• Task description: Can you return the records below exactly as they stand, but only from the first line through the one with "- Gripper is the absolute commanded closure"?
=== Section Start ===
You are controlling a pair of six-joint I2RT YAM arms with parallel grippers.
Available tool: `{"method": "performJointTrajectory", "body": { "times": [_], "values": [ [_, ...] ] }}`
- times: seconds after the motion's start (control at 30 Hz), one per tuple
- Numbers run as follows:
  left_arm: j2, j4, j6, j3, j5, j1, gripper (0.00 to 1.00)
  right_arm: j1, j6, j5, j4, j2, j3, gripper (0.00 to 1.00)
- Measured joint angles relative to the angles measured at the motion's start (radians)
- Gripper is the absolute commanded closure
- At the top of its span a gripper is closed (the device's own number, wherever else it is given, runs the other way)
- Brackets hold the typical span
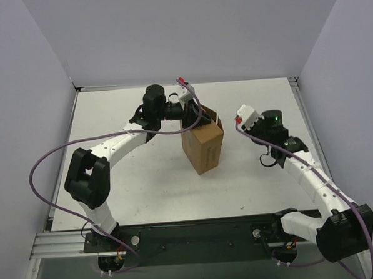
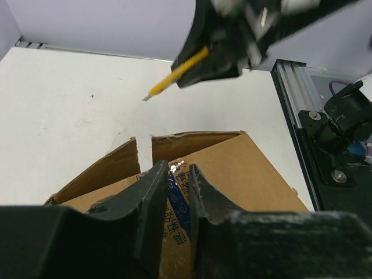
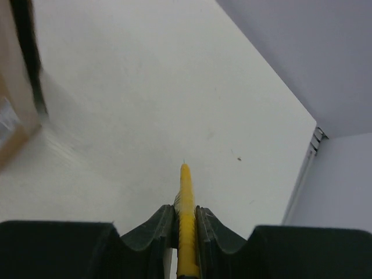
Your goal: Unpack the express box
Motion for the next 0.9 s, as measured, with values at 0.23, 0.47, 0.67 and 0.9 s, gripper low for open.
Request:
{"method": "performJointTrajectory", "body": {
  "times": [0.23,0.47,0.67,0.9],
  "values": [
    [0.005,-0.005,-0.101,0.014,0.028,0.080,0.67,-0.065,-0.441,0.029,0.444,-0.017,-0.449,0.96],
    [0.005,0.008,-0.163,0.014,0.045,0.098,0.66,-0.064,-0.660,-0.001,0.740,-0.024,-0.739,0.59],
    [0.004,0.018,-0.192,0.014,0.060,0.107,0.60,-0.051,-0.652,0.021,0.701,-0.042,-0.816,0.03],
    [-0.005,0.023,-0.249,0.016,0.077,0.127,0.52,-0.051,-0.405,-0.074,0.138,-0.311,-0.589,0.01]
  ]
}}
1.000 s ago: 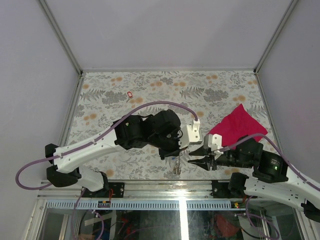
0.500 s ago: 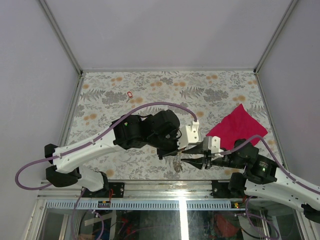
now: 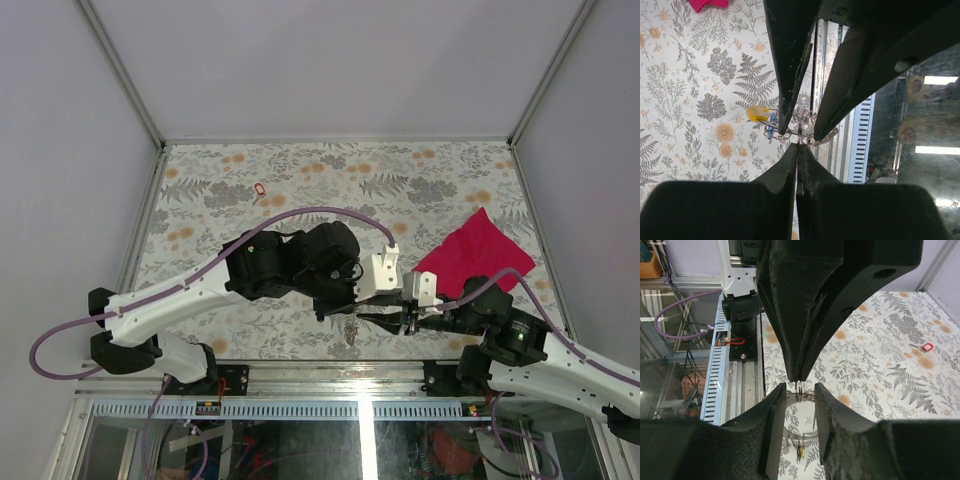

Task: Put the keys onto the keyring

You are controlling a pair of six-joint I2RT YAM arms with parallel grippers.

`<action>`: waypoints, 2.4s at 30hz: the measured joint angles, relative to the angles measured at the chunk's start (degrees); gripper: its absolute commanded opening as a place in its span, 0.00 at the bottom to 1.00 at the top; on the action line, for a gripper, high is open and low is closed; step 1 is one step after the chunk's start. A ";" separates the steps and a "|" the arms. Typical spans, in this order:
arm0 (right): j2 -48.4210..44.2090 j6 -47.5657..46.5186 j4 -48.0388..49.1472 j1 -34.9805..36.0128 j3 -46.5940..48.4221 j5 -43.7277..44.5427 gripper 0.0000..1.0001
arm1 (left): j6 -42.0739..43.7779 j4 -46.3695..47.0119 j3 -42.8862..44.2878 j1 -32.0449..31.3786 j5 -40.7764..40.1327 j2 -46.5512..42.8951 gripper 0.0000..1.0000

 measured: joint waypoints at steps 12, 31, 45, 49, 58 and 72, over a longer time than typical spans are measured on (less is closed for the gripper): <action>0.72 -1.49 1.18 0.00 0.00 -1.29 0.37 | 0.46 -0.42 0.00 -0.20 1.05 -0.35 0.00; 0.52 -3.30 -0.55 0.00 0.00 -1.44 0.32 | 1.36 -1.09 0.22 -0.90 1.86 -0.37 0.00; 0.74 -2.43 1.99 0.00 -1.03 -2.36 0.21 | 1.46 -1.27 0.28 -0.92 1.99 -0.50 0.00; 0.50 -1.60 2.12 0.00 -1.57 -2.82 0.22 | 1.49 -1.16 0.28 -0.94 1.99 -0.50 0.00; -0.83 -0.07 2.56 0.00 -2.99 -2.78 0.16 | 1.49 -0.96 0.28 -1.01 2.29 -0.50 0.00; -0.24 2.93 5.09 0.00 -3.65 -3.32 0.00 | 1.49 -1.01 0.28 -1.07 2.25 -0.57 0.00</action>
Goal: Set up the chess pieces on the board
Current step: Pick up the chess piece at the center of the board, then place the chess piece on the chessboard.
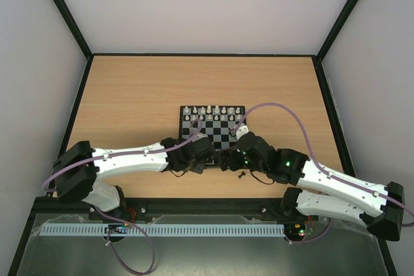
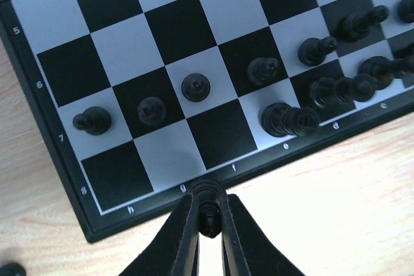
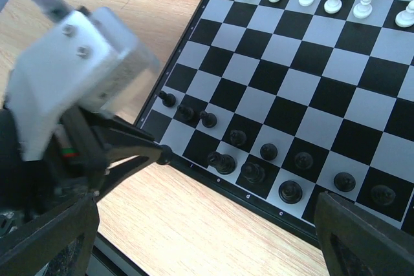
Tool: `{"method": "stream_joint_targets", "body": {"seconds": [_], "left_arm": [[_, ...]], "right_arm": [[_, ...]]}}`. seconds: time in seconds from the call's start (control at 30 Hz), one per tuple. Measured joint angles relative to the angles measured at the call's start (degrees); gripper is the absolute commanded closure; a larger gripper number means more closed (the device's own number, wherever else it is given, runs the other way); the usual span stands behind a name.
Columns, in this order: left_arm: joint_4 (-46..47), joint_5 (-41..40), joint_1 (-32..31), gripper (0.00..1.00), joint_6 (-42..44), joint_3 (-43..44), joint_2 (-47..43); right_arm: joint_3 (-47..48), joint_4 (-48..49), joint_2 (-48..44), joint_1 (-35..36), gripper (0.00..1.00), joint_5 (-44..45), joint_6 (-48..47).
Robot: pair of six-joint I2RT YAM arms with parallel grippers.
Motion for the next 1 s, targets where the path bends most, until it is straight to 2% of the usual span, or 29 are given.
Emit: {"method": "stream_joint_targets", "body": {"seconds": [0.4,1.0], "left_arm": [[3.0,1.2,2.3,0.89,4.5,2.4,7.4],[6.0,2.6,4.2,0.87,6.6,2.7,9.5]], "right_arm": [[0.0,-1.1,-0.9,-0.1,0.08,0.8,0.3],[0.0,-1.3,-0.8,-0.1,0.08,0.9,0.3]]}}
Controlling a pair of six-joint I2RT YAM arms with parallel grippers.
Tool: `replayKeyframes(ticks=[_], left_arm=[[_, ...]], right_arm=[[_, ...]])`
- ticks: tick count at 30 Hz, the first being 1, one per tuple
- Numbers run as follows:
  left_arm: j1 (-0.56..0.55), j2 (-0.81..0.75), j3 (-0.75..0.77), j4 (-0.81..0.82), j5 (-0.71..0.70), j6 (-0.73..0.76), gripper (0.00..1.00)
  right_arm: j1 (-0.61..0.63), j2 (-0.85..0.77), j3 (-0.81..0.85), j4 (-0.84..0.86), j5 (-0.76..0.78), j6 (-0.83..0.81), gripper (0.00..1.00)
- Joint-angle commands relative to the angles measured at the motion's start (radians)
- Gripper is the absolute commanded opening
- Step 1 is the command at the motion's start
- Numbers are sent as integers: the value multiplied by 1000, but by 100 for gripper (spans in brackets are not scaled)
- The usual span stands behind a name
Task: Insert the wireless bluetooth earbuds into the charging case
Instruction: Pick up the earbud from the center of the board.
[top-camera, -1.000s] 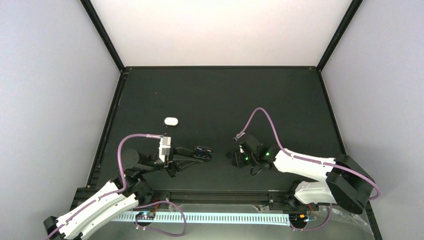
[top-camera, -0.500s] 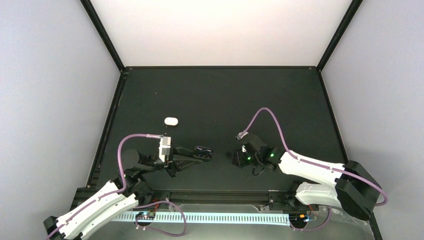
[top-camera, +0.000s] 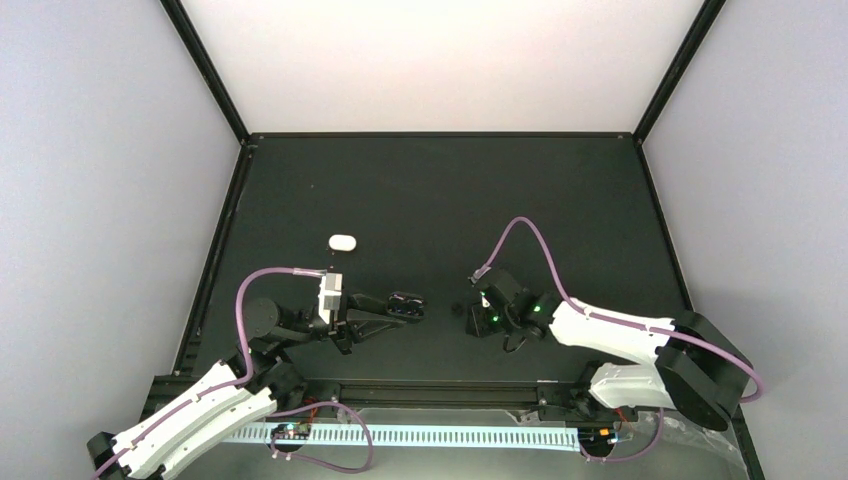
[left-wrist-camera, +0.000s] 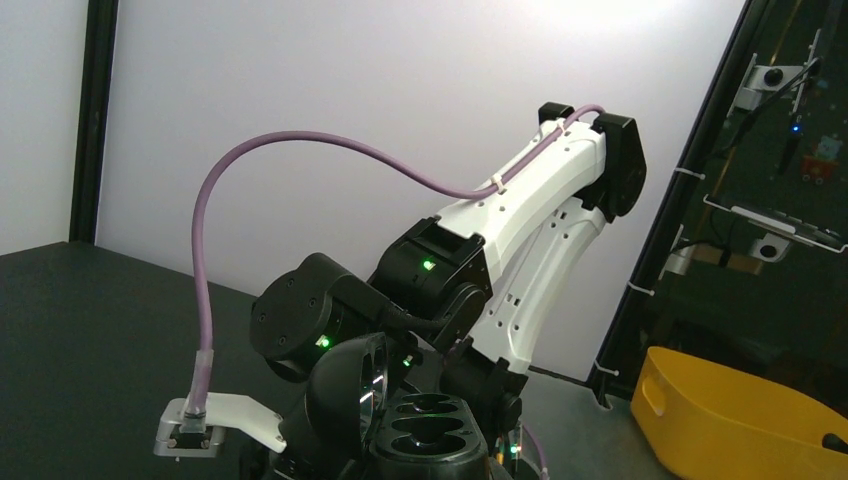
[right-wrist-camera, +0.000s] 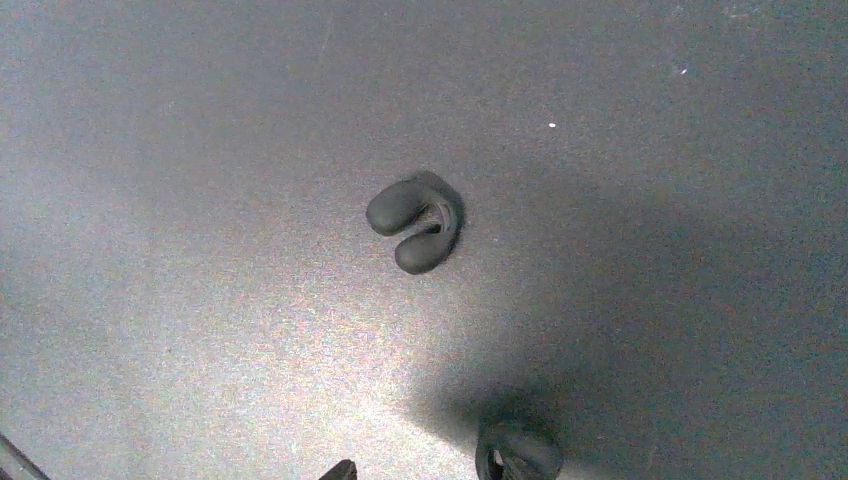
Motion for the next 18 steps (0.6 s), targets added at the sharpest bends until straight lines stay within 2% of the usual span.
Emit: replayKeyframes(ticks=[1, 18], left_arm=[[-7, 8, 7, 7, -5, 15, 2], [-7, 4, 4, 0, -10, 17, 2]], right_arm=[[3, 16, 4, -6, 11, -9, 38], [3, 2, -4, -71, 89, 1, 34]])
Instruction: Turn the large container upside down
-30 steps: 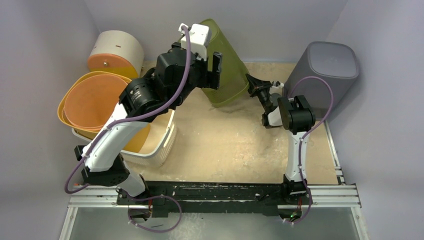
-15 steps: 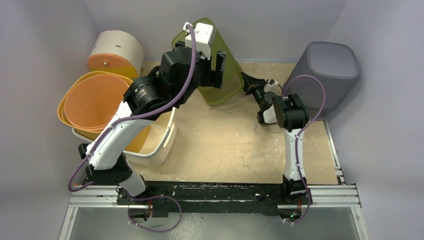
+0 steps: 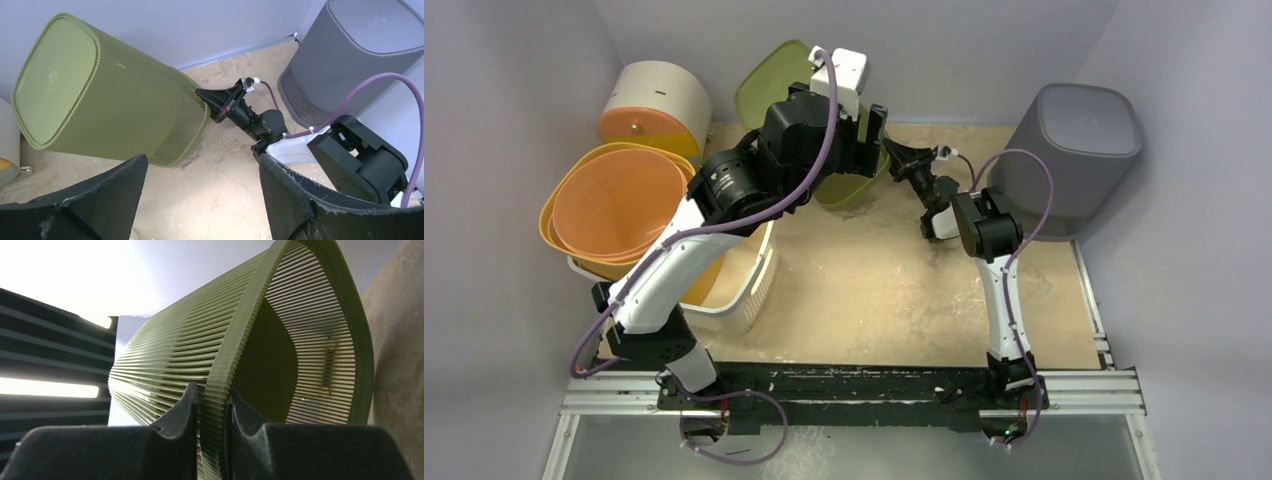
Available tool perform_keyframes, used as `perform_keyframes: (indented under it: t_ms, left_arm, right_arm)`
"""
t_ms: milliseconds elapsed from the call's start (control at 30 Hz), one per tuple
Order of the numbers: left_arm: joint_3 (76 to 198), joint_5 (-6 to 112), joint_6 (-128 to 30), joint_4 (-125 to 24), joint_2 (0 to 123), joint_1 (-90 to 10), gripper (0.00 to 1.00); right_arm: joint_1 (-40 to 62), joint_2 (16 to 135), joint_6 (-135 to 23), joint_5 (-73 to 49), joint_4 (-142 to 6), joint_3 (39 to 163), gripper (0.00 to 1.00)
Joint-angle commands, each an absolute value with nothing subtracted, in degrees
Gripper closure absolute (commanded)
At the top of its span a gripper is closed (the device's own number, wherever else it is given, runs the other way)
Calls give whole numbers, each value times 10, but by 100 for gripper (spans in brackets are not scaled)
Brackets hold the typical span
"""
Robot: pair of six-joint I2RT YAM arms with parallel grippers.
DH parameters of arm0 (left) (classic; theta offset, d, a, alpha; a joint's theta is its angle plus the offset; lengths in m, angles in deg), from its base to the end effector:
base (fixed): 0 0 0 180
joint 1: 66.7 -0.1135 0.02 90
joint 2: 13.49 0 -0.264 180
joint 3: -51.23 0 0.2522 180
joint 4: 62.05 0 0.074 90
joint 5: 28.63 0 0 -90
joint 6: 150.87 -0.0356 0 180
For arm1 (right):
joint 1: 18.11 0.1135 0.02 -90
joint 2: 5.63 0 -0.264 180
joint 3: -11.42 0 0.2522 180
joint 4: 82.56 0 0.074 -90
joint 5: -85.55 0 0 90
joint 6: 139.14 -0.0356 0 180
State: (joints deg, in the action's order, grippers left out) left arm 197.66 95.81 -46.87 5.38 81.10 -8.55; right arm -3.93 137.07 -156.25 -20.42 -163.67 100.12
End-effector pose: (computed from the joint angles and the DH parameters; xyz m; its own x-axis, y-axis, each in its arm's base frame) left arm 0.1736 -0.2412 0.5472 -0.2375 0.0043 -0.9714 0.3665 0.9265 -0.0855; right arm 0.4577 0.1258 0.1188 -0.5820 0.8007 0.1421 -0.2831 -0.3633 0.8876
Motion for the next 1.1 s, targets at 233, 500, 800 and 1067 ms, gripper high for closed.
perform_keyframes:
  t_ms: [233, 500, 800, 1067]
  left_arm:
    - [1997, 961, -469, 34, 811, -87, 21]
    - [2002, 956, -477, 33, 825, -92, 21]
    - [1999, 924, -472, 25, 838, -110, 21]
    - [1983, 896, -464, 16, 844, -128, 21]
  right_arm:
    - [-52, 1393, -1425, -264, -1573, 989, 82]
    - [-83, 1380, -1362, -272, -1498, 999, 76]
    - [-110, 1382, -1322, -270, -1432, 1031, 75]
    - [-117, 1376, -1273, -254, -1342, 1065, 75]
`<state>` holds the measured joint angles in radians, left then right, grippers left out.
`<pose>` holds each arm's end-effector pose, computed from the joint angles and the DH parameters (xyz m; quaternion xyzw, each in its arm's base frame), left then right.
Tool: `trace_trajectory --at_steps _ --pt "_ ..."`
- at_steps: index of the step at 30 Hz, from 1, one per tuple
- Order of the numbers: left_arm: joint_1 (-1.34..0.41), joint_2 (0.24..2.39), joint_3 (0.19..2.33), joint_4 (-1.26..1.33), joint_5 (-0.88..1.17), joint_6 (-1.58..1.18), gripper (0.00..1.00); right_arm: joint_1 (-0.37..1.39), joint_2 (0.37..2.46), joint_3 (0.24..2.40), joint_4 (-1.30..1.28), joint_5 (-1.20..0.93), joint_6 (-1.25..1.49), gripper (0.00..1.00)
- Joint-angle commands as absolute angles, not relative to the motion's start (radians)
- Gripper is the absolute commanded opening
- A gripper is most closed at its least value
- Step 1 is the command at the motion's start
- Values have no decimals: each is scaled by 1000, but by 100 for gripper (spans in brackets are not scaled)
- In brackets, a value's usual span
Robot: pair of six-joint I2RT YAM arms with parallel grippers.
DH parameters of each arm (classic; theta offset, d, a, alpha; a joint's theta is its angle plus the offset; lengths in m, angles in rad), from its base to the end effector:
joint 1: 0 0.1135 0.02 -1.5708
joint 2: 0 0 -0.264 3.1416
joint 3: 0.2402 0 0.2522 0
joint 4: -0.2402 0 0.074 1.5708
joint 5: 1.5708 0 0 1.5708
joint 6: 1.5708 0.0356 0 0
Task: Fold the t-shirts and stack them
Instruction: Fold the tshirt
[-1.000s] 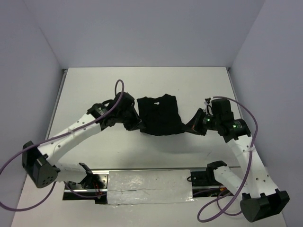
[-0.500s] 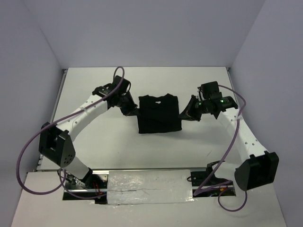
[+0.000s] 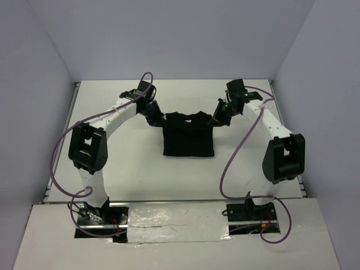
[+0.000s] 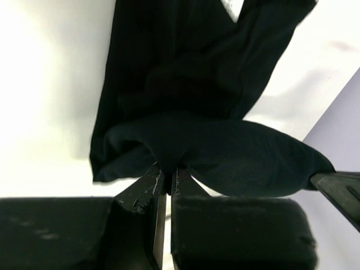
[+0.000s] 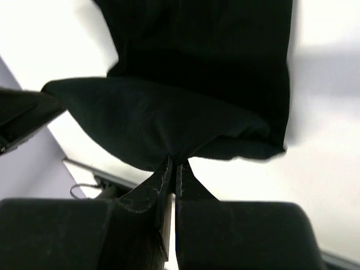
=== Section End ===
• Task solution:
You are controlling a pair of six-joint I2RT YAM arms with parallel grippers.
Available tool: `{"method": "performJointTrajectory", "body": { "times": [_], "values": [ [_, ...] ] }}`
- times: seconds after the motion's start (control at 30 Hz), one per tuple
- Numbers run as follows:
  left_arm: j2, j4, j6, j3, j5, j1, gripper (0.00 to 1.00)
  right_arm: j1, j6, j5, j4, j2, j3, gripper (0.00 to 1.00)
- Measured joint angles relative to the angles measured at the motion's start (radians)
- Gripper is the absolute commanded closure

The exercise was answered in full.